*Task description*. Write out every line of the data below exactly as given.

*Dataset section*.

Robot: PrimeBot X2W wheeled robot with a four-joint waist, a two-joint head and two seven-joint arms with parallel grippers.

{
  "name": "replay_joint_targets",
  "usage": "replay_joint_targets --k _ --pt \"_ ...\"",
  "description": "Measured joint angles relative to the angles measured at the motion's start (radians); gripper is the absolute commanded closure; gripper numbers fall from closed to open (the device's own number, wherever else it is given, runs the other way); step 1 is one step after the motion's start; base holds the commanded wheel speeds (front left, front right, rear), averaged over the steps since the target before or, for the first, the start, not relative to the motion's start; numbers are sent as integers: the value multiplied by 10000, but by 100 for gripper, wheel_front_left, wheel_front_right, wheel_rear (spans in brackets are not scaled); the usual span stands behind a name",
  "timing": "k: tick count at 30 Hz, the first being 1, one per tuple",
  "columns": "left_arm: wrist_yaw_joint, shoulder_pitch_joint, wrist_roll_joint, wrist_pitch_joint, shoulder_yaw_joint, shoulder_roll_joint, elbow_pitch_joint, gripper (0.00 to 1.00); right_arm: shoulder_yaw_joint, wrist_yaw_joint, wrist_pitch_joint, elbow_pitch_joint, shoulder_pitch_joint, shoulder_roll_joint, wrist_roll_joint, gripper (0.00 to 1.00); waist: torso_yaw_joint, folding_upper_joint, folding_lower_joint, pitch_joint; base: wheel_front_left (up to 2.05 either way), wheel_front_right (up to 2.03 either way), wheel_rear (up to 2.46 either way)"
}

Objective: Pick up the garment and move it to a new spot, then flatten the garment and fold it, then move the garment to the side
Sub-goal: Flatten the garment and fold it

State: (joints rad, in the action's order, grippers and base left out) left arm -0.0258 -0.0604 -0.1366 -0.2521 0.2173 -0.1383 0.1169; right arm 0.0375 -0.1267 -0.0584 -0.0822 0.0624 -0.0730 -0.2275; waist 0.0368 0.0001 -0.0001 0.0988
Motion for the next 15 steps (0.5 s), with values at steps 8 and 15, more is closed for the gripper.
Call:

*Response to the exercise*.
Robot: PrimeBot X2W wheeled robot with a four-joint waist, a two-joint head and two seven-joint arms with parallel grippers.

{
  "name": "replay_joint_targets",
  "usage": "replay_joint_targets --k _ --pt \"_ ...\"",
  "description": "Measured joint angles relative to the angles measured at the motion's start (radians); gripper is the absolute commanded closure; gripper numbers fall from closed to open (the device's own number, wherever else it is given, runs the other way); step 1 is one step after the motion's start; base holds the commanded wheel speeds (front left, front right, rear), averaged over the steps since the target before or, for the first, the start, not relative to the motion's start; numbers are sent as integers: the value multiplied by 10000, but by 100 for gripper, wheel_front_left, wheel_front_right, wheel_rear (spans in brackets are not scaled); the usual span stands behind a name",
  "timing": "k: tick count at 30 Hz, the first being 1, one per tuple",
  "columns": "left_arm: wrist_yaw_joint, shoulder_pitch_joint, wrist_roll_joint, wrist_pitch_joint, shoulder_yaw_joint, shoulder_roll_joint, elbow_pitch_joint, gripper (0.00 to 1.00); right_arm: shoulder_yaw_joint, wrist_yaw_joint, wrist_pitch_joint, elbow_pitch_joint, shoulder_pitch_joint, shoulder_roll_joint, wrist_roll_joint, gripper (0.00 to 1.00); waist: torso_yaw_joint, folding_upper_joint, folding_lower_joint, pitch_joint; base: wheel_front_left (up to 2.05 either way), wheel_front_right (up to 2.03 either way), wheel_rear (up to 2.46 either way)"
}

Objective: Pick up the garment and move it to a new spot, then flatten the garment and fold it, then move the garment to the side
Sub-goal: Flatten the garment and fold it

State: (joints rad, in the action's order, grippers and base left out) left arm -0.0258 -0.0604 -0.1366 -0.2521 0.2173 -0.1383 0.1169; right arm 0.0375 -0.1267 -0.0584 -0.0822 0.0624 -0.0730 -0.2275; waist 0.0368 0.0001 -0.0001 0.0988
Motion for the next 15 steps (0.5 s), with values at steps 8 and 15, more is closed for the gripper.
Call:

This answer has been given in full.